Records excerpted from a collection
• • • • •

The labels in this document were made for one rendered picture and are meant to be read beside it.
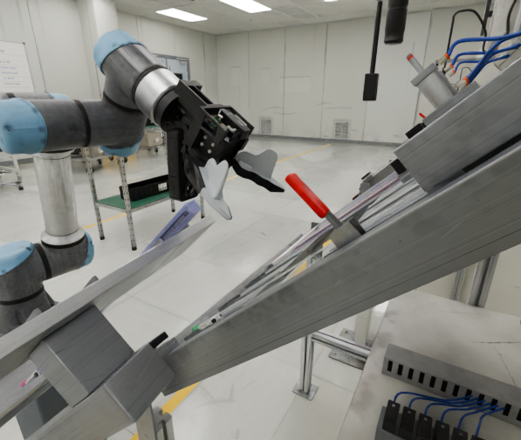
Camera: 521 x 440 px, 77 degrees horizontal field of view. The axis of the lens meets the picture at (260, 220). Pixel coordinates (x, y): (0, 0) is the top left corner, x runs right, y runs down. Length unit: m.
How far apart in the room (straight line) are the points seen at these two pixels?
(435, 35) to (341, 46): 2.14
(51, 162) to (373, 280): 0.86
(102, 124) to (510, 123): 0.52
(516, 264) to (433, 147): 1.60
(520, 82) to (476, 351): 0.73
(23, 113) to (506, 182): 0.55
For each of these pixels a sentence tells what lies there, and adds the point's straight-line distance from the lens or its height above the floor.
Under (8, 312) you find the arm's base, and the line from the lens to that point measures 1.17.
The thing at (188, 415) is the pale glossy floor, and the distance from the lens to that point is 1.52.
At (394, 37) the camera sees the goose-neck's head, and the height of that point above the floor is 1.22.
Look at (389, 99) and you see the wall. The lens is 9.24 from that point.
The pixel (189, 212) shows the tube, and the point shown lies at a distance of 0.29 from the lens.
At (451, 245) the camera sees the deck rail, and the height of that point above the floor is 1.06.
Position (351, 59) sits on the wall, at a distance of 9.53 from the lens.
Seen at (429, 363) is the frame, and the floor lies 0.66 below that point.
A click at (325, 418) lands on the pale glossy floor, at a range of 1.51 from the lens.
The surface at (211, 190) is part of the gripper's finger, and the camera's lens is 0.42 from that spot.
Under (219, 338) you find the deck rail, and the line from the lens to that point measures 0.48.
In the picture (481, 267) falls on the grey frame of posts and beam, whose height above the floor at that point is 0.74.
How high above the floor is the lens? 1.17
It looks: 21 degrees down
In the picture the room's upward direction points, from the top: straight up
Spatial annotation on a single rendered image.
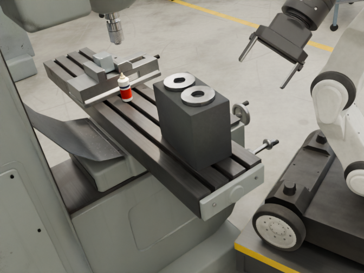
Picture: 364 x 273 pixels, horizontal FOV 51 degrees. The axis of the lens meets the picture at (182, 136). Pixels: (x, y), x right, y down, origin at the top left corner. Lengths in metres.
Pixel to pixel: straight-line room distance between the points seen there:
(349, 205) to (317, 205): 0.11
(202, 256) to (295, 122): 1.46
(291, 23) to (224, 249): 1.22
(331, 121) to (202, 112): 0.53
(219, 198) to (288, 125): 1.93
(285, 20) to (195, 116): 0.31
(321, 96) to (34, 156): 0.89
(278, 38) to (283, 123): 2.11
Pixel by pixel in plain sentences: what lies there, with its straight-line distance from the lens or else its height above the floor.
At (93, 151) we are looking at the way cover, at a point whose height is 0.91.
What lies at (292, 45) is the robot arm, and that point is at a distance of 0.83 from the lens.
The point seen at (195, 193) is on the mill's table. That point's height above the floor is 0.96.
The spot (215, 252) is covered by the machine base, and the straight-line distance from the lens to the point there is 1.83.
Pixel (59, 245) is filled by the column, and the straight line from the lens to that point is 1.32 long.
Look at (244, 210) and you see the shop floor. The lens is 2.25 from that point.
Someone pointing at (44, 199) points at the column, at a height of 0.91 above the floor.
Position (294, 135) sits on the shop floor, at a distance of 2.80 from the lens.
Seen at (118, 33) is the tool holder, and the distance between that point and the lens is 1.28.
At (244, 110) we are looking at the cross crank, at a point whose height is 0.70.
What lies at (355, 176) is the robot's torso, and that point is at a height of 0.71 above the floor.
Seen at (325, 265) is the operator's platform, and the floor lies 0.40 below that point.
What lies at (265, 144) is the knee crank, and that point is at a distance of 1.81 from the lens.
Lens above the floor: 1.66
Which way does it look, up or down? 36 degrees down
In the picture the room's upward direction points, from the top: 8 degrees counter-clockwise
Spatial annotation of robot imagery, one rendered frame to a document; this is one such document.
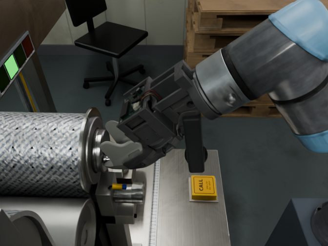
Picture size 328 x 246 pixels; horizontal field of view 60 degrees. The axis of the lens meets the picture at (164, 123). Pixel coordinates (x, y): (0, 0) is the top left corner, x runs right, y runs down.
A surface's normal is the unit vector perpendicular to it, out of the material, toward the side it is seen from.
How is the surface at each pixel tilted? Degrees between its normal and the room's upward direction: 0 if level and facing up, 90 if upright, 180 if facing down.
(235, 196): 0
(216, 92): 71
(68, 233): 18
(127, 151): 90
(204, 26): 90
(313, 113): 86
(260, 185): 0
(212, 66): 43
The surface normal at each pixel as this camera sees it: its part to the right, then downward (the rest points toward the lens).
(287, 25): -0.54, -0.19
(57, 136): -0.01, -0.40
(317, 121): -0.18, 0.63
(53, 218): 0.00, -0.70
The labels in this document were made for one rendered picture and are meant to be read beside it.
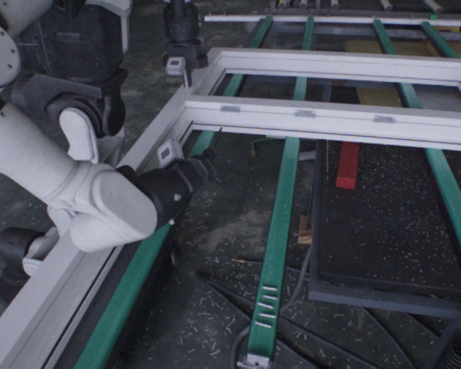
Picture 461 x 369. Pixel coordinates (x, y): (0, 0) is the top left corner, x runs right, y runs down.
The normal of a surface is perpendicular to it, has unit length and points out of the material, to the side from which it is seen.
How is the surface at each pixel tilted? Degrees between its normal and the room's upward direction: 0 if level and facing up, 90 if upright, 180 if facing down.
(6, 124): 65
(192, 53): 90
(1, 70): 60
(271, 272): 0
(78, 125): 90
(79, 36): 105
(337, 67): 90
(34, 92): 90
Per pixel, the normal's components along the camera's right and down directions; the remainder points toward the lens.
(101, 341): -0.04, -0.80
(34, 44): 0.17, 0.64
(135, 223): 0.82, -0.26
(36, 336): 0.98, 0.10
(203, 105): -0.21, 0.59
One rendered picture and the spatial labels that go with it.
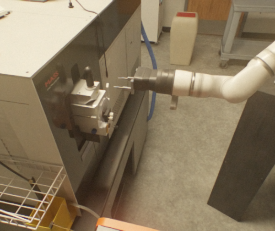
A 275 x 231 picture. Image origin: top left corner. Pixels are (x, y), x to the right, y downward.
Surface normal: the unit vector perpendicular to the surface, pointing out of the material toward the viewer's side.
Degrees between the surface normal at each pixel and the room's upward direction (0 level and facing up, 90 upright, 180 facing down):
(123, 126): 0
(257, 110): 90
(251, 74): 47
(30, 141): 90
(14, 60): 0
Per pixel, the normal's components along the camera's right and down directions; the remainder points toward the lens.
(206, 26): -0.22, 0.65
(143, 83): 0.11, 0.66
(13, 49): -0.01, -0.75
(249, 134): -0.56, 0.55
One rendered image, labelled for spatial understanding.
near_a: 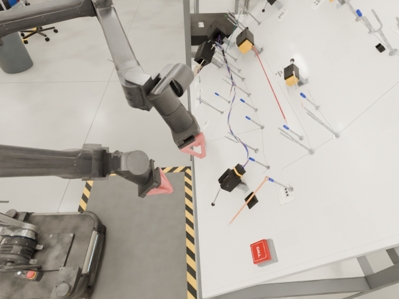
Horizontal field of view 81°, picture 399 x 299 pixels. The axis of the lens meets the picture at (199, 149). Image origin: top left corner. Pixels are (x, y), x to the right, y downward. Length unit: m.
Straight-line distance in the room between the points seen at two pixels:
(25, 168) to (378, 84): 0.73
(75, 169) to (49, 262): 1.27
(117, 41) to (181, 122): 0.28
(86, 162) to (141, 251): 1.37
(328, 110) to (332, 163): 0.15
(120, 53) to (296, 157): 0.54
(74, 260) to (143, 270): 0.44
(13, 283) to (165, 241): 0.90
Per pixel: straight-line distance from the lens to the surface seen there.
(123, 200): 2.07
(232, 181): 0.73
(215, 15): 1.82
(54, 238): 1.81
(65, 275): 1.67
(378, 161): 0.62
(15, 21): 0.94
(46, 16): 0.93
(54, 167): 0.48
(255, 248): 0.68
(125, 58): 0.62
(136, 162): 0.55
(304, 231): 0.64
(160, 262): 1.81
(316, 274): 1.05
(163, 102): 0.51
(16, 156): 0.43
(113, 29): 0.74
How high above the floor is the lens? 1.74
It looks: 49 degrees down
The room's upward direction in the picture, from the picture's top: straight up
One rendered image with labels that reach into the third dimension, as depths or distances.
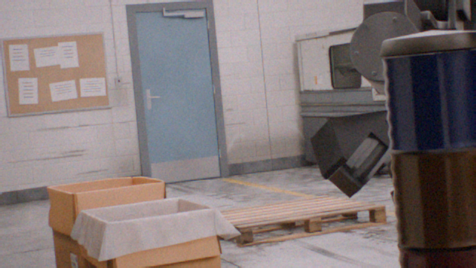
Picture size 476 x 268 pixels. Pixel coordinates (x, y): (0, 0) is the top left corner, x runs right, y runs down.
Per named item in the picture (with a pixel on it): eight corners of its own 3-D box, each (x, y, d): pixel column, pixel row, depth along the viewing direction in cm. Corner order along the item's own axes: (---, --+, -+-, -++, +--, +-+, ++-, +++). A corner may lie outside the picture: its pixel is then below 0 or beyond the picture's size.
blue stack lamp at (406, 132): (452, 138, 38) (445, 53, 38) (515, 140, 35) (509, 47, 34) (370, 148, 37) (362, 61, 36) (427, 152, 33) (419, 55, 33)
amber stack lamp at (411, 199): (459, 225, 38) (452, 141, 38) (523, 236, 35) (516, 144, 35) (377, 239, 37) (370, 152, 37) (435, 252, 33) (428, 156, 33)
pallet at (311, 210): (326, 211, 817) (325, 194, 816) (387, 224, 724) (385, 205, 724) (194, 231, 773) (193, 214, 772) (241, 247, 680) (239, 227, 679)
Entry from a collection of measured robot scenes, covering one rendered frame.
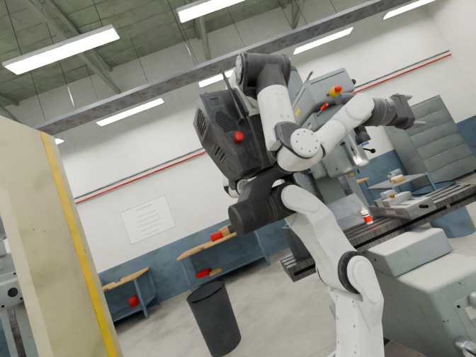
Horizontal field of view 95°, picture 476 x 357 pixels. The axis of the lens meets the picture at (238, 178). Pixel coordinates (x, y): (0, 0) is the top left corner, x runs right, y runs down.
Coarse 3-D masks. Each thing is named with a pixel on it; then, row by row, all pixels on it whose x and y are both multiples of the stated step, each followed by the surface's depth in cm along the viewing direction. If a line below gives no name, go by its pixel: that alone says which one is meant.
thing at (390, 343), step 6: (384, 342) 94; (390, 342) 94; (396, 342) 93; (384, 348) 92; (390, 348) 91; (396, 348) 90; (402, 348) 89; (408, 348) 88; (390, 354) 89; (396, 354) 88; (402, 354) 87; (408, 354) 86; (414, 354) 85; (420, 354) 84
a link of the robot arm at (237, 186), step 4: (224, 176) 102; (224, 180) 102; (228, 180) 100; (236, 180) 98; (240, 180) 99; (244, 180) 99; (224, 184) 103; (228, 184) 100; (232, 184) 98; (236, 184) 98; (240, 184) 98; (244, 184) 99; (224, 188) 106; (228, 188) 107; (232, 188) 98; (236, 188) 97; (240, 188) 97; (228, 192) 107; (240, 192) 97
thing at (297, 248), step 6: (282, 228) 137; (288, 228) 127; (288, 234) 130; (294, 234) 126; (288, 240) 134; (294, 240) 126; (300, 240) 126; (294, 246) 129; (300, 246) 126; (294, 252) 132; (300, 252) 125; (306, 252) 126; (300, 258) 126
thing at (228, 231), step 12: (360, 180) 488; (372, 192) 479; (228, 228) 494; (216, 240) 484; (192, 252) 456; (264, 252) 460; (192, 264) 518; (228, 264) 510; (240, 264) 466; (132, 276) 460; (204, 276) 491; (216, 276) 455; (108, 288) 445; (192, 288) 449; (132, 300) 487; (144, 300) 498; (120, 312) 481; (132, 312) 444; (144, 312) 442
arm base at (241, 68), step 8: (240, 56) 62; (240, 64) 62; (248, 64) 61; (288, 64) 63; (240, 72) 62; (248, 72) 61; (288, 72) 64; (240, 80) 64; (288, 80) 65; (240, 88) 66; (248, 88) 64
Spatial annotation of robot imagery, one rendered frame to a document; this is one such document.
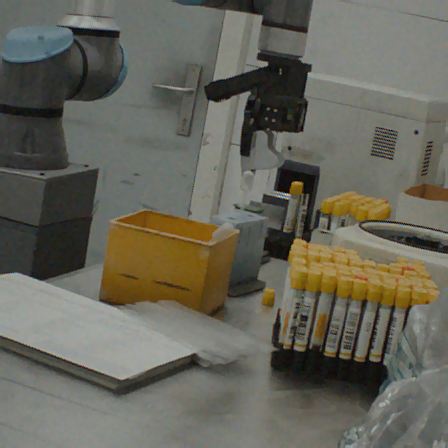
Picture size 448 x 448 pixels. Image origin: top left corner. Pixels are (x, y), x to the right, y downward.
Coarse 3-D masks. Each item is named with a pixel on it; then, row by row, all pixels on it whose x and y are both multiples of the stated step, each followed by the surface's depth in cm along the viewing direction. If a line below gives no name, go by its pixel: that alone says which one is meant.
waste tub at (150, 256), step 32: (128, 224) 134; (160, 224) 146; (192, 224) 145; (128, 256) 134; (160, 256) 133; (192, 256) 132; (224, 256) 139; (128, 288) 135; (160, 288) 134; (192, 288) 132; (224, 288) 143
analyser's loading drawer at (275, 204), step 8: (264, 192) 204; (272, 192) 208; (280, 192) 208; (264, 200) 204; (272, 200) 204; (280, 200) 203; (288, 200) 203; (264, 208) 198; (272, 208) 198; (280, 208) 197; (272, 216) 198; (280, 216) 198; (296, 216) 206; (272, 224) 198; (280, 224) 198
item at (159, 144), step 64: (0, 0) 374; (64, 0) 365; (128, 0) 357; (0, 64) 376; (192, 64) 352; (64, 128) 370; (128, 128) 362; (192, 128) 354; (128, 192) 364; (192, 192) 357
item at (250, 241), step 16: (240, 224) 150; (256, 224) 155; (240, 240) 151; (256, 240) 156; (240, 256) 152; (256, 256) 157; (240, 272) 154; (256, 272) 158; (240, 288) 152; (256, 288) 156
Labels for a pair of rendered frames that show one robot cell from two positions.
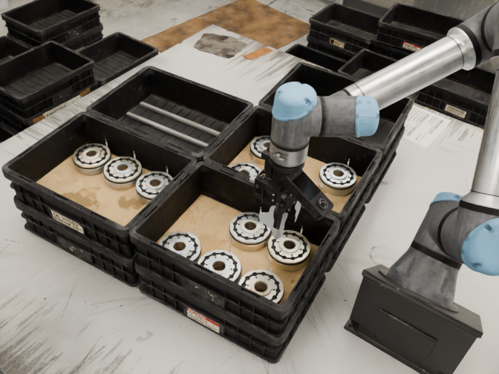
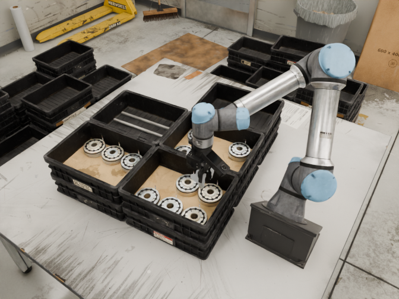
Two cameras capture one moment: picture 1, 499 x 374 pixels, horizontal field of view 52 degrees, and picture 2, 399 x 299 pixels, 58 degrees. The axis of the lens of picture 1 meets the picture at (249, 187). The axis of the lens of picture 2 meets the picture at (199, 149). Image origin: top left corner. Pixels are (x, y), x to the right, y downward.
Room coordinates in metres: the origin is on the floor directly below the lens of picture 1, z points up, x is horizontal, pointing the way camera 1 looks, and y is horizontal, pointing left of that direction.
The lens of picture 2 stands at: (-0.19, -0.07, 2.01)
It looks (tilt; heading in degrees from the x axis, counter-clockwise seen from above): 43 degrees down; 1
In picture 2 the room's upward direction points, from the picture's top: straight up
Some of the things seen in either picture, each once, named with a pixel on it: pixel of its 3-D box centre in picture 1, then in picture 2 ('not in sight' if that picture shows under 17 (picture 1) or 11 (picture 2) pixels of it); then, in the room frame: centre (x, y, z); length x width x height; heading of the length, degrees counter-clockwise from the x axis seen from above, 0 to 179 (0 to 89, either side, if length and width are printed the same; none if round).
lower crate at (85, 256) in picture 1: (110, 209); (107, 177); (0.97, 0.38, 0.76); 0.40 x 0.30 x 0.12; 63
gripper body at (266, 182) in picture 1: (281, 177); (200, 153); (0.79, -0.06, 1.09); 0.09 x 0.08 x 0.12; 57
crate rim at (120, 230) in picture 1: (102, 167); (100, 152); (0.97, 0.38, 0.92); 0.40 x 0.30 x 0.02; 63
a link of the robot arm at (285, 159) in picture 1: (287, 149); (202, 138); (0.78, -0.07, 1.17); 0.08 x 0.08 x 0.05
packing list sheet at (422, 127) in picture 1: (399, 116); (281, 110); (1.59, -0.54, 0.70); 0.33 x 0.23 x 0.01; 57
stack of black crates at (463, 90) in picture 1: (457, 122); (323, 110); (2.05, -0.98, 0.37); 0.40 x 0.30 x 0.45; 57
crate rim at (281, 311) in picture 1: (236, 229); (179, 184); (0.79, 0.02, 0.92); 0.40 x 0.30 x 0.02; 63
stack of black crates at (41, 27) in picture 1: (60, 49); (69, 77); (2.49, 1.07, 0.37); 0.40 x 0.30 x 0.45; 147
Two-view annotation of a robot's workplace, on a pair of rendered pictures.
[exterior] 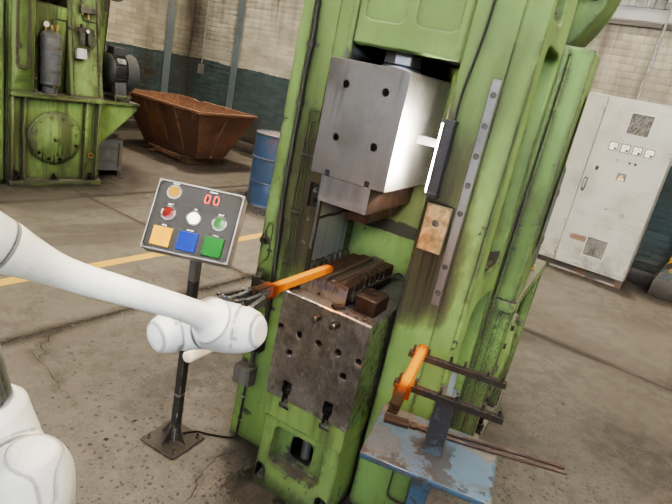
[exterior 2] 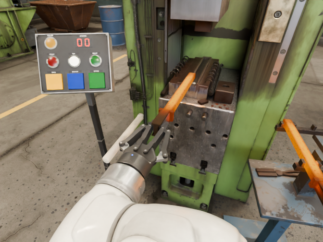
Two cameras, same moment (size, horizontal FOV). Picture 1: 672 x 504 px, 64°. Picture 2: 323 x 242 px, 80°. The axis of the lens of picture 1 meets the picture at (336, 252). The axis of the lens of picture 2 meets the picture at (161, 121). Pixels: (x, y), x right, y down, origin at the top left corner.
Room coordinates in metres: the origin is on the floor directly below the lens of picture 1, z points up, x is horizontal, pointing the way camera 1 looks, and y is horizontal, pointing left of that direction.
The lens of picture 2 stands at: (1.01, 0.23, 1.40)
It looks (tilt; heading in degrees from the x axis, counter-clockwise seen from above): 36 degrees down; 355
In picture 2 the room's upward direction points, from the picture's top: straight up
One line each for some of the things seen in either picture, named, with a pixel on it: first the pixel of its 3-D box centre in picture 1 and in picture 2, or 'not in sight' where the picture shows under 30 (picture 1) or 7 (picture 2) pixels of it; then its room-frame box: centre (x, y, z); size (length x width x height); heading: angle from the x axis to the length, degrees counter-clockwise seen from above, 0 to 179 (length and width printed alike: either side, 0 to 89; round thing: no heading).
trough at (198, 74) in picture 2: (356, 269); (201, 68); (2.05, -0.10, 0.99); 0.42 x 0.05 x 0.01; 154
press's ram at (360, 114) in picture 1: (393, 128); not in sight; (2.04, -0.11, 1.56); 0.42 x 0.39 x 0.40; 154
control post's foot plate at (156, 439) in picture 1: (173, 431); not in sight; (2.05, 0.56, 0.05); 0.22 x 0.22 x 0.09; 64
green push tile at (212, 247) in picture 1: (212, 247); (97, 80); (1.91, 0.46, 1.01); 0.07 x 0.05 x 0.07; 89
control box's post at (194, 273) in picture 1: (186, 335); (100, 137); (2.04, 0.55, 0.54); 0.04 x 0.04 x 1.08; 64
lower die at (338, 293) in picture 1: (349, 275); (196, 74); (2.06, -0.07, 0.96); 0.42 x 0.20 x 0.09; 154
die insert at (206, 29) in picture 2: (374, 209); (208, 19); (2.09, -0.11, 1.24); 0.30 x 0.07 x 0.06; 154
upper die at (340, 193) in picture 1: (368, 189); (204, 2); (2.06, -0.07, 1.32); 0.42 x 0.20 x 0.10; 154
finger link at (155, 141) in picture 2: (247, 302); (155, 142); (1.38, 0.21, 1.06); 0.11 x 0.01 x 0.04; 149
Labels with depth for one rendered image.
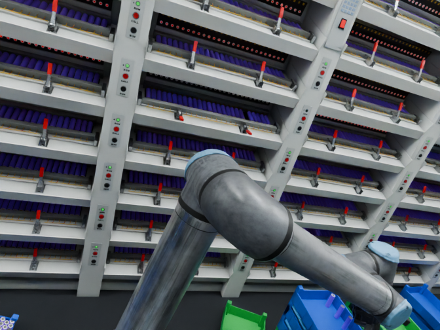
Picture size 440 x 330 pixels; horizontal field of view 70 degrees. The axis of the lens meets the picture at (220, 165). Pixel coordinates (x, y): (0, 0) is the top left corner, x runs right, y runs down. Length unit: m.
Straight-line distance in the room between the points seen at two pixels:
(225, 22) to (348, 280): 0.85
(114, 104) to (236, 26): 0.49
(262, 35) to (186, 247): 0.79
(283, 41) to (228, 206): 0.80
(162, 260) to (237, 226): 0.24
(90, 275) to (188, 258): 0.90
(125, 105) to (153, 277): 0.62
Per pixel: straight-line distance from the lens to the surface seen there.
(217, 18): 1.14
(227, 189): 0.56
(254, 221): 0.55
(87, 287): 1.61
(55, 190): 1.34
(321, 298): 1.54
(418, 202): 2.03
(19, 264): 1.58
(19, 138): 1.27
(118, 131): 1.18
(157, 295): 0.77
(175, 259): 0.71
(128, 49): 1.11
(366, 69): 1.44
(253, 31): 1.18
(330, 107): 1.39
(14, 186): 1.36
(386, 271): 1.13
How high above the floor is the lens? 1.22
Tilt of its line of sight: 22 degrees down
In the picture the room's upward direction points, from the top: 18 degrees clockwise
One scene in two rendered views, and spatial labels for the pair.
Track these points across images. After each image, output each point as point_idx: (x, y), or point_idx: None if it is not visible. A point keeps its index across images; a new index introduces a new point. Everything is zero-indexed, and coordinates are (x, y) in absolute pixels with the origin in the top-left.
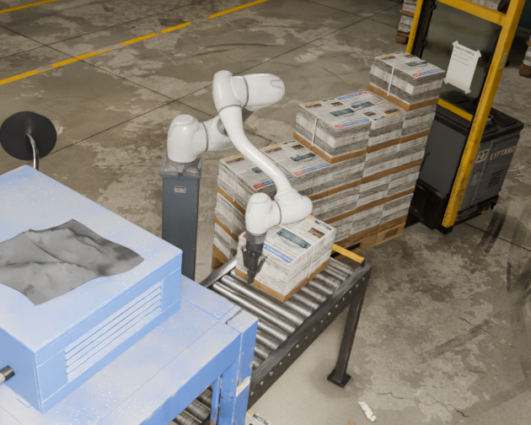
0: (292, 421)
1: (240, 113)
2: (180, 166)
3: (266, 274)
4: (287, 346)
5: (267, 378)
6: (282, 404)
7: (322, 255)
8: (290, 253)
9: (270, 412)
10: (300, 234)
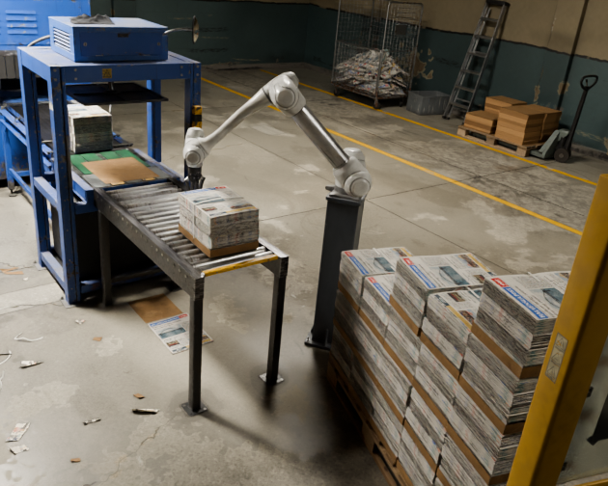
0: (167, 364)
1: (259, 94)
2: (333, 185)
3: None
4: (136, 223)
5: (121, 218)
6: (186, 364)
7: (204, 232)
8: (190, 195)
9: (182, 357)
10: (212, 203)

• • • • •

# [WHAT TO PRODUCE]
Look through the entries above and quote exactly the lines from the line with "(19, 138): 1.27" to the line with "Tilt of its line of sight: 22 degrees down", counting both of those lines.

# [OUTPUT OF THE EXERCISE]
(19, 138): 1.27
(118, 131): 1.18
(157, 295): 0.77
(175, 259): 0.71
(128, 49): 1.11
(366, 69): 1.44
(253, 31): 1.18
(330, 107): 1.39
(14, 186): 1.36
(386, 271): 1.13
How high above the floor is the lens? 1.22
Tilt of its line of sight: 22 degrees down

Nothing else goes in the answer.